Hay que reconocer que la fe no deja de ser un milagro. Mientras la creencia típica y tópica se nutre de la cultura ambiental, la fe viva se experimenta como el regalo sobrenatural que procede de un encuentro. Se trata de un encuentro que propicia un cambio tal que, siendo los mismos, nos vamos experimentando como  renacidos, recreados, en palabras de Pablo diríamos “hombres y mujeres nuevos”. A nivel de simple creencia hablaríamos de despertar algo que se manifiesta en esa especie de  cultura Woke que impregna nuestra sociedad. A nivel de fe, sin embargo, no se trata de despertar sino de resucitar. Despierta el que estaba dormido, resucita el que estaba muerto. A nivel de creencia uno se acostumbra a la existencia de Dios, a nivel de fe, el estupor del crucificado-resucitado nunca desaparece, realmente uno no puede acostumbrarse ni a la cruz ni a la existencia de Dios.  La fe dada por el Espíritu de Jesucristo te da la Vida. Es la experiencia de que antes, aunque vivo, estabas muerto y ahora la muerte no tiene ningún poder.

Antonio Machado, ante la tumba de un amigo, decía: ”Un golpe de ataúd en tierra es una cuestión bastante seria”. Aquí hablamos de profundidad  y seriedad. Quien no toma en serio la ausencia de Dios tampoco tomará en serio su presencia. Quien no toma en serio lo absurdo del mensaje cristiano tampoco tomará en serio el sentido del mensaje cristiano. Quien no toma en serio la pasión y la muerte de Jesús tampoco tomará en serio la resurrección.

 Si miramos con los ojos del mundo Dios está muerto. Si miramos con los ojos de buena parte  de los periodistas, filósofos, políticos, economistas, artistas y científicos de hoy  Dios permanece en la tumba.
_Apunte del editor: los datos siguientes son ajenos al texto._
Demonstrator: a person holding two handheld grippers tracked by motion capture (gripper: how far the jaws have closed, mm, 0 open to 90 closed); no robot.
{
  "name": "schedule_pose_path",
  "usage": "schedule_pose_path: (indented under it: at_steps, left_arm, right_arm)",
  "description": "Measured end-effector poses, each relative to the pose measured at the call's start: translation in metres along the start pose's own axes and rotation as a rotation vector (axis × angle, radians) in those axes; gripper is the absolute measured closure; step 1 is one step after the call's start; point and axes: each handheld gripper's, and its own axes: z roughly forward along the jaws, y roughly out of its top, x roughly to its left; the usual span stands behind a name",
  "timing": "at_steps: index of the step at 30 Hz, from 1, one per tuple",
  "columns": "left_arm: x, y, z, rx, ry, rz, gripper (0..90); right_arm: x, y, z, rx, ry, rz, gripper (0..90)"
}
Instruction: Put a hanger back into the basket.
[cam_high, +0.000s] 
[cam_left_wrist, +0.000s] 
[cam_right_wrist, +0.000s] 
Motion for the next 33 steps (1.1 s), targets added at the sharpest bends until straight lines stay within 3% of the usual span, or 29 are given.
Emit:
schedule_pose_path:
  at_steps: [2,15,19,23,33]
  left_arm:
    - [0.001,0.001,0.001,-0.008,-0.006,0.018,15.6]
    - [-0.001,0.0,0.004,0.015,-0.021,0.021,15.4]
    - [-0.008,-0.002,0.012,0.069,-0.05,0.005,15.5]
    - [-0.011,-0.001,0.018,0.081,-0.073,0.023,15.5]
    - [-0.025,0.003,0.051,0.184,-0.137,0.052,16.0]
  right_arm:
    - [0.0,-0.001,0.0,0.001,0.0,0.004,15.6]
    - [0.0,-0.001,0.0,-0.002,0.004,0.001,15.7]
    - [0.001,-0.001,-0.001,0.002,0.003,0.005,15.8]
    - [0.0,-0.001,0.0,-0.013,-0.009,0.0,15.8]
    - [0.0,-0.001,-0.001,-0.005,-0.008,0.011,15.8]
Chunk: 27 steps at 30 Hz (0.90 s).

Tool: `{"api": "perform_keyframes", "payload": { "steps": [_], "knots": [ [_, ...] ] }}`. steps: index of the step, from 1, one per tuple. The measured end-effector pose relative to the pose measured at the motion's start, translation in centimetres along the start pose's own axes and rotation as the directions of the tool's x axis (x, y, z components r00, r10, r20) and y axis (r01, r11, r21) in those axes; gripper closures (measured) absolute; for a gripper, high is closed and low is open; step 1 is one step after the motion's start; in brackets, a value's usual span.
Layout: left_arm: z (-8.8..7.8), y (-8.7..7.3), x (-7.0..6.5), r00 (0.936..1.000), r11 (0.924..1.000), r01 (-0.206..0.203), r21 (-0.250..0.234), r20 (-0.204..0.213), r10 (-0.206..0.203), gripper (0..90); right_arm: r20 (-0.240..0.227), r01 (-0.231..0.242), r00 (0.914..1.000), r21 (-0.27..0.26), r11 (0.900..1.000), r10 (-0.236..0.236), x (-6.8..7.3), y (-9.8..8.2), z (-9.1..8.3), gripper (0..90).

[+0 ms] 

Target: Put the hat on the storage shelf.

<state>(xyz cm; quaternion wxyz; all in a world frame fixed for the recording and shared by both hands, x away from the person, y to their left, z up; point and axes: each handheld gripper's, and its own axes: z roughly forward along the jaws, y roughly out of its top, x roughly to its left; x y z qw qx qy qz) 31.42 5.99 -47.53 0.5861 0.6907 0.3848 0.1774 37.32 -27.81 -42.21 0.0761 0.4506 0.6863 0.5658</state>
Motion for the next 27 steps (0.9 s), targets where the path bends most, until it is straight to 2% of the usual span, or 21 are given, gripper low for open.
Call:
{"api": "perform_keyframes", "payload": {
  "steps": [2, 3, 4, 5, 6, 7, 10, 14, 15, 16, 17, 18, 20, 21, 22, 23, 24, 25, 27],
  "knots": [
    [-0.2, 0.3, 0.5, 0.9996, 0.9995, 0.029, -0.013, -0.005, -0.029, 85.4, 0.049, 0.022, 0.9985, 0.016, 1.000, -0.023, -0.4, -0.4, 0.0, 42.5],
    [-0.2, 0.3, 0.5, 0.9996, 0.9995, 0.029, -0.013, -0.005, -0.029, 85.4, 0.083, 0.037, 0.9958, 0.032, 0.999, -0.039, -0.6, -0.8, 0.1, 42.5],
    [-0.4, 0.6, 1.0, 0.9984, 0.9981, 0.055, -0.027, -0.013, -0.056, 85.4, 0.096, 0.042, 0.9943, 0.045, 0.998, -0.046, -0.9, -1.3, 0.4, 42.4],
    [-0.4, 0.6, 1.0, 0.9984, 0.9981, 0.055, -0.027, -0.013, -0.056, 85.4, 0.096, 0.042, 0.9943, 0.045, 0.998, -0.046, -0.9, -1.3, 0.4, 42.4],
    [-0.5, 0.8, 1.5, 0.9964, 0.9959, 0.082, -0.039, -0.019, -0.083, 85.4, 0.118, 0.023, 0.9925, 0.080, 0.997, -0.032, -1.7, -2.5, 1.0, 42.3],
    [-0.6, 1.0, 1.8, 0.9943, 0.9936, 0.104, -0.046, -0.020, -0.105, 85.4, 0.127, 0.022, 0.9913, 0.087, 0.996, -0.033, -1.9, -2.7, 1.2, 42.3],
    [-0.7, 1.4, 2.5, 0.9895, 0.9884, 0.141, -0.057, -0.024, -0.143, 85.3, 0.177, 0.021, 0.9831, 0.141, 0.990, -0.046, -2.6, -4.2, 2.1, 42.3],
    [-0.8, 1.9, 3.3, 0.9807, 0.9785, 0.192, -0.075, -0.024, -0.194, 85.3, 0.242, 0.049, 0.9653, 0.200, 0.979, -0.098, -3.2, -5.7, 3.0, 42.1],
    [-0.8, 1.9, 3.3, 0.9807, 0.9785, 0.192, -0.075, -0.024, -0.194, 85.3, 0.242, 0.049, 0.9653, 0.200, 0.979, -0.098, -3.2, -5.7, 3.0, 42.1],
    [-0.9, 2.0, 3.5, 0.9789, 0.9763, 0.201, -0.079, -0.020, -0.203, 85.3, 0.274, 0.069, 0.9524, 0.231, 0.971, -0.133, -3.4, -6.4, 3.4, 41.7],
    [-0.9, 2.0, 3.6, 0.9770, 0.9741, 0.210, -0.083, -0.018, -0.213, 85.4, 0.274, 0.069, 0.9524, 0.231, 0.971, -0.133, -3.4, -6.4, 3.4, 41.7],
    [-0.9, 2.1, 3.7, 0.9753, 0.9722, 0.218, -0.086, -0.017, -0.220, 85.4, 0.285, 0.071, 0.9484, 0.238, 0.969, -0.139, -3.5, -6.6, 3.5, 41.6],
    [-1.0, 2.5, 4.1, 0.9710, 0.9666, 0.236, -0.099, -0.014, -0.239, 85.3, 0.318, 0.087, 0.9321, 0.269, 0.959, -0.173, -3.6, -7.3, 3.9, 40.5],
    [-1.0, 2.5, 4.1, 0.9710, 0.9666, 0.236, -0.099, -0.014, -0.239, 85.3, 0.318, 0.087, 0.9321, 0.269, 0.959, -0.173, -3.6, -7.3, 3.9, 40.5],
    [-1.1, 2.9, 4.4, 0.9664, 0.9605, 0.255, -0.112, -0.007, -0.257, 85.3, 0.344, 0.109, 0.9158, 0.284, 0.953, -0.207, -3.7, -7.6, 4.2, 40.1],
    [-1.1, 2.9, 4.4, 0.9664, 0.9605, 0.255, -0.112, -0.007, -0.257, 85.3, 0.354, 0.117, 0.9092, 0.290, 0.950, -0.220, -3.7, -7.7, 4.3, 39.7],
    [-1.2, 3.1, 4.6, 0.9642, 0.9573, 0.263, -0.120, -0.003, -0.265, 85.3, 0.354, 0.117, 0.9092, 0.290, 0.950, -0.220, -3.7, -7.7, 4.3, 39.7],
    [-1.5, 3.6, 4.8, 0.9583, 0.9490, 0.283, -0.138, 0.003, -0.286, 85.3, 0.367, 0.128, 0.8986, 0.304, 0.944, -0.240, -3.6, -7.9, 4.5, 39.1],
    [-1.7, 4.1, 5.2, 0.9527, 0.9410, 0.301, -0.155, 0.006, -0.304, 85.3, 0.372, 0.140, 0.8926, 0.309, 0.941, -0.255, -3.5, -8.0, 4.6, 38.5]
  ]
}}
Pero la tumba en la que no quieren mirar está vacía. Dios no está ahí, la esperanza no está ahí sino en el testimonio de hombres y mujeres que siguen proclamando que Jesucristo ha resucitado porque lo han visto, escuchado y han comido con Él. La esperanza está en el mismo Jesucristo que sale a tu encuentro, no quedan más asideros. Es Cristo que te toca el corazón y te infunde una certeza en lo que se espera y una convicción en lo que no se ve.